Data entries
==============================
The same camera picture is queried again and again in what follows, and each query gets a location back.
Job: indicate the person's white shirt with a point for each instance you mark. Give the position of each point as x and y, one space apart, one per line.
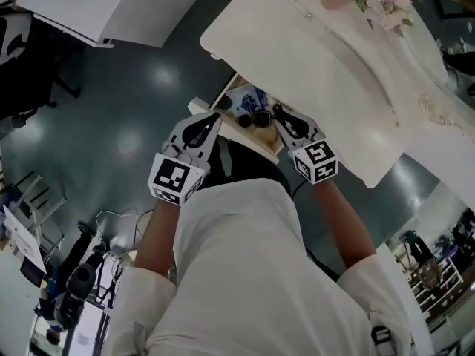
241 273

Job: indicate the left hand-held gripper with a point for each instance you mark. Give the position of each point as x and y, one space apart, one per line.
172 174

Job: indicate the white drawer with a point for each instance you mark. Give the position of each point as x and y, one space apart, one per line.
259 139

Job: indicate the white vanity dressing table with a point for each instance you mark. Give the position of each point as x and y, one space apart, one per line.
315 80

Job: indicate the black office chair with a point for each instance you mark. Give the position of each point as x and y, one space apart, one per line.
26 87

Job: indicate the person's black trousers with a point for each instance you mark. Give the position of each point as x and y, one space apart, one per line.
245 165

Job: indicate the white sheet board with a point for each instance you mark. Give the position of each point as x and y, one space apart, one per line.
22 239

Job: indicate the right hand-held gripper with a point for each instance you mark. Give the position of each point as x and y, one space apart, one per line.
315 161

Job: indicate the white and black rounded device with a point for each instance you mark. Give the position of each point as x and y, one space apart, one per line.
18 50

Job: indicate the white background shelf rack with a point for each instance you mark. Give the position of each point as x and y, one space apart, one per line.
451 278

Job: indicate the black square container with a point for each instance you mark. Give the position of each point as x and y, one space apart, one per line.
262 119

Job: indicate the person's right forearm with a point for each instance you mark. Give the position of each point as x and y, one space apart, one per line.
341 228

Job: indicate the blue patterned packet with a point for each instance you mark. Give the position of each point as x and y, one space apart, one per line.
243 100

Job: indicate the person's left forearm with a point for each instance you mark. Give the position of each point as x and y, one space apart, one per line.
159 236

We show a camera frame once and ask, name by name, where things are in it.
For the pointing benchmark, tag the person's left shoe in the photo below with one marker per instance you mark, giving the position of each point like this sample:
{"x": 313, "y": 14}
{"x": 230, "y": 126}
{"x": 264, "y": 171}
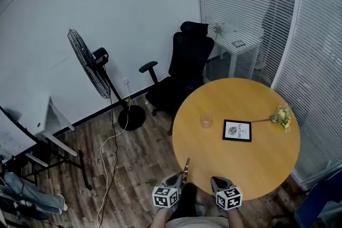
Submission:
{"x": 200, "y": 210}

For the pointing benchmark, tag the clear glass cup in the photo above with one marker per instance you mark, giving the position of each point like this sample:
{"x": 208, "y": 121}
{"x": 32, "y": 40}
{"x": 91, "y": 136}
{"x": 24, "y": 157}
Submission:
{"x": 206, "y": 121}

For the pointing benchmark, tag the person's right forearm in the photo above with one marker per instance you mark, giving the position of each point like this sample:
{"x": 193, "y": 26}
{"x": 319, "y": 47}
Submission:
{"x": 235, "y": 219}

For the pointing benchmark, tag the whiteboard on black stand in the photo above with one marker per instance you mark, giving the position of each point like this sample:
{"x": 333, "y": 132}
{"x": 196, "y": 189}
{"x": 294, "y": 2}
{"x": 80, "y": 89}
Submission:
{"x": 13, "y": 136}

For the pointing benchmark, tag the white wall socket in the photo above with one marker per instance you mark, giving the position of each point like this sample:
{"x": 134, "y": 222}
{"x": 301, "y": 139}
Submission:
{"x": 127, "y": 81}

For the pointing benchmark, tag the person's left forearm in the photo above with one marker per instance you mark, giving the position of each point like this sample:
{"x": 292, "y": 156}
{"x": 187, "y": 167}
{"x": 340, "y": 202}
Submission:
{"x": 160, "y": 219}

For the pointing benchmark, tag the white side table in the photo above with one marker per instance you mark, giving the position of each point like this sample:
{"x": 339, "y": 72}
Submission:
{"x": 240, "y": 49}

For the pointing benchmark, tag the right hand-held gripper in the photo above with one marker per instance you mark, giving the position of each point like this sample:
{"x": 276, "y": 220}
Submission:
{"x": 228, "y": 199}

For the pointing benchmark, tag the white desk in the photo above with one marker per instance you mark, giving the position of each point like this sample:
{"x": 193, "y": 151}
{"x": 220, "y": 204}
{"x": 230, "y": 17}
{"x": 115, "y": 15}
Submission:
{"x": 29, "y": 114}

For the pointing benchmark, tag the yellow flower bouquet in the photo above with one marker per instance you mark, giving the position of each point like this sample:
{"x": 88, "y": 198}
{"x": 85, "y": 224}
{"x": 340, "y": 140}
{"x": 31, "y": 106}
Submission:
{"x": 280, "y": 116}

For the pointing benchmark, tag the round wooden table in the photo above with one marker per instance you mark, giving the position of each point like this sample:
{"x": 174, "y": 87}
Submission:
{"x": 240, "y": 163}

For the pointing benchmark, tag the person's beige shirt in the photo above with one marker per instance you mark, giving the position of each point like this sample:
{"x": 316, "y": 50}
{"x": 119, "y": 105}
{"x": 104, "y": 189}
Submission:
{"x": 197, "y": 223}

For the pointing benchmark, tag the blue chair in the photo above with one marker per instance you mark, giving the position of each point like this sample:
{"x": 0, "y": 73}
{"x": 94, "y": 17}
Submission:
{"x": 320, "y": 200}

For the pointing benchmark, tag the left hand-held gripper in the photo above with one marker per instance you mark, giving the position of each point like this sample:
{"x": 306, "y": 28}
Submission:
{"x": 164, "y": 196}

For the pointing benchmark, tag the black standing fan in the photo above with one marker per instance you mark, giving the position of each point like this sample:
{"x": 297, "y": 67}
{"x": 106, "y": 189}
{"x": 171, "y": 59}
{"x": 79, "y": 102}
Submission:
{"x": 88, "y": 61}

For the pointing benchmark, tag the black framed leaf picture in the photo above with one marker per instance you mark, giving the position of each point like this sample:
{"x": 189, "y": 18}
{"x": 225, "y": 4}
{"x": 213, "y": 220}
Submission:
{"x": 237, "y": 130}

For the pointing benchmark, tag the black office chair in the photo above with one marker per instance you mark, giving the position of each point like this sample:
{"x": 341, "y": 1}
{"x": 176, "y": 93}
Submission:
==============================
### What you have to do
Retype each entry exactly as it appears, excluding any image.

### Result
The same camera picture is queried again and again in what follows, and each query gets a location back.
Job: indicate the person's white shirt with a point for each instance you mark. Give the position of each point as x and y, one space apart, one per line.
241 273

Job: indicate the left hand-held gripper with a point for each instance you mark. Give the position of each point as x and y, one space apart, one per line.
172 174

Job: indicate the white drawer with a point for each instance you mark. Give the position of each point as x and y, one space apart, one per line.
259 139

Job: indicate the white vanity dressing table with a point for each instance you mark. Give the position of each point as x and y, one space apart, one per line.
315 80

Job: indicate the black office chair with a point for each instance you mark. Give the position of each point as x and y, one space apart, one per line.
26 87

Job: indicate the person's black trousers with a point for each instance you mark. Give the position of each point as x and y, one space apart, one per line.
245 165

Job: indicate the white sheet board with a point for each instance you mark. Give the position of each point as x and y, one space apart, one per line.
22 239

Job: indicate the right hand-held gripper with a point for each instance you mark. Give the position of each point as x and y, one space apart, one per line.
315 161

Job: indicate the white and black rounded device with a point for each instance you mark. Give the position of each point as x and y, one space apart, one per line.
18 50

Job: indicate the white background shelf rack with a point for each instance you mark. Give the position of each point as x and y, one space apart, one per line.
451 278

Job: indicate the black square container with a point for each instance you mark. Give the position of each point as x and y, one space apart, one per line.
262 119

Job: indicate the person's right forearm with a point for each instance you mark. Give the position of each point as x and y, one space apart, one per line.
341 228

Job: indicate the blue patterned packet with a point for each instance you mark. Give the position of each point as x and y, one space apart, one per line.
243 100

Job: indicate the person's left forearm with a point for each instance you mark. Give the position of each point as x and y, one space apart, one per line.
159 236

We show a camera frame once and ask, name by name, where things are in it.
For the pointing benchmark, tag the person's left shoe in the photo below with one marker per instance you mark, giving the position of each point like this sample:
{"x": 313, "y": 14}
{"x": 230, "y": 126}
{"x": 264, "y": 171}
Submission:
{"x": 200, "y": 210}

For the pointing benchmark, tag the clear glass cup in the photo above with one marker per instance you mark, giving the position of each point like this sample:
{"x": 208, "y": 121}
{"x": 32, "y": 40}
{"x": 91, "y": 136}
{"x": 24, "y": 157}
Submission:
{"x": 206, "y": 121}

For the pointing benchmark, tag the person's right forearm in the photo above with one marker per instance you mark, giving the position of each point like this sample:
{"x": 193, "y": 26}
{"x": 319, "y": 47}
Submission:
{"x": 235, "y": 219}

For the pointing benchmark, tag the whiteboard on black stand in the photo above with one marker per instance you mark, giving the position of each point like this sample:
{"x": 333, "y": 132}
{"x": 196, "y": 189}
{"x": 294, "y": 2}
{"x": 80, "y": 89}
Submission:
{"x": 13, "y": 136}

For the pointing benchmark, tag the white wall socket in the photo above with one marker per instance you mark, giving the position of each point like this sample:
{"x": 134, "y": 222}
{"x": 301, "y": 139}
Submission:
{"x": 127, "y": 81}

For the pointing benchmark, tag the person's left forearm in the photo above with one marker per instance you mark, giving the position of each point like this sample:
{"x": 292, "y": 156}
{"x": 187, "y": 167}
{"x": 340, "y": 202}
Submission:
{"x": 160, "y": 219}

For the pointing benchmark, tag the white side table in the photo above with one marker per instance you mark, giving the position of each point like this sample:
{"x": 339, "y": 72}
Submission:
{"x": 240, "y": 49}

For the pointing benchmark, tag the right hand-held gripper in the photo above with one marker per instance you mark, giving the position of each point like this sample:
{"x": 276, "y": 220}
Submission:
{"x": 228, "y": 199}

For the pointing benchmark, tag the white desk in the photo above with one marker per instance you mark, giving the position of each point like this sample:
{"x": 193, "y": 151}
{"x": 220, "y": 204}
{"x": 230, "y": 17}
{"x": 115, "y": 15}
Submission:
{"x": 29, "y": 114}

For the pointing benchmark, tag the yellow flower bouquet in the photo above with one marker per instance you mark, giving the position of each point like this sample:
{"x": 88, "y": 198}
{"x": 85, "y": 224}
{"x": 340, "y": 140}
{"x": 31, "y": 106}
Submission:
{"x": 280, "y": 116}

For the pointing benchmark, tag the round wooden table in the photo above with one marker per instance you mark, giving the position of each point like this sample:
{"x": 174, "y": 87}
Submission:
{"x": 240, "y": 163}

For the pointing benchmark, tag the person's beige shirt in the photo above with one marker per instance you mark, giving the position of each point like this sample:
{"x": 316, "y": 50}
{"x": 119, "y": 105}
{"x": 104, "y": 189}
Submission:
{"x": 197, "y": 223}

For the pointing benchmark, tag the blue chair in the photo above with one marker per instance you mark, giving the position of each point like this sample:
{"x": 0, "y": 73}
{"x": 94, "y": 17}
Submission:
{"x": 320, "y": 200}

For the pointing benchmark, tag the left hand-held gripper in the photo above with one marker per instance you mark, giving the position of each point like this sample:
{"x": 306, "y": 28}
Submission:
{"x": 164, "y": 196}

For the pointing benchmark, tag the black standing fan in the photo above with one marker per instance you mark, giving the position of each point like this sample:
{"x": 297, "y": 67}
{"x": 106, "y": 189}
{"x": 171, "y": 59}
{"x": 79, "y": 102}
Submission:
{"x": 88, "y": 61}

For the pointing benchmark, tag the black framed leaf picture in the photo above with one marker per instance you mark, giving the position of each point like this sample:
{"x": 189, "y": 18}
{"x": 225, "y": 4}
{"x": 213, "y": 220}
Submission:
{"x": 237, "y": 130}

For the pointing benchmark, tag the black office chair in the photo above with one marker per instance you mark, giving the position of each point like this sample:
{"x": 341, "y": 1}
{"x": 176, "y": 93}
Submission:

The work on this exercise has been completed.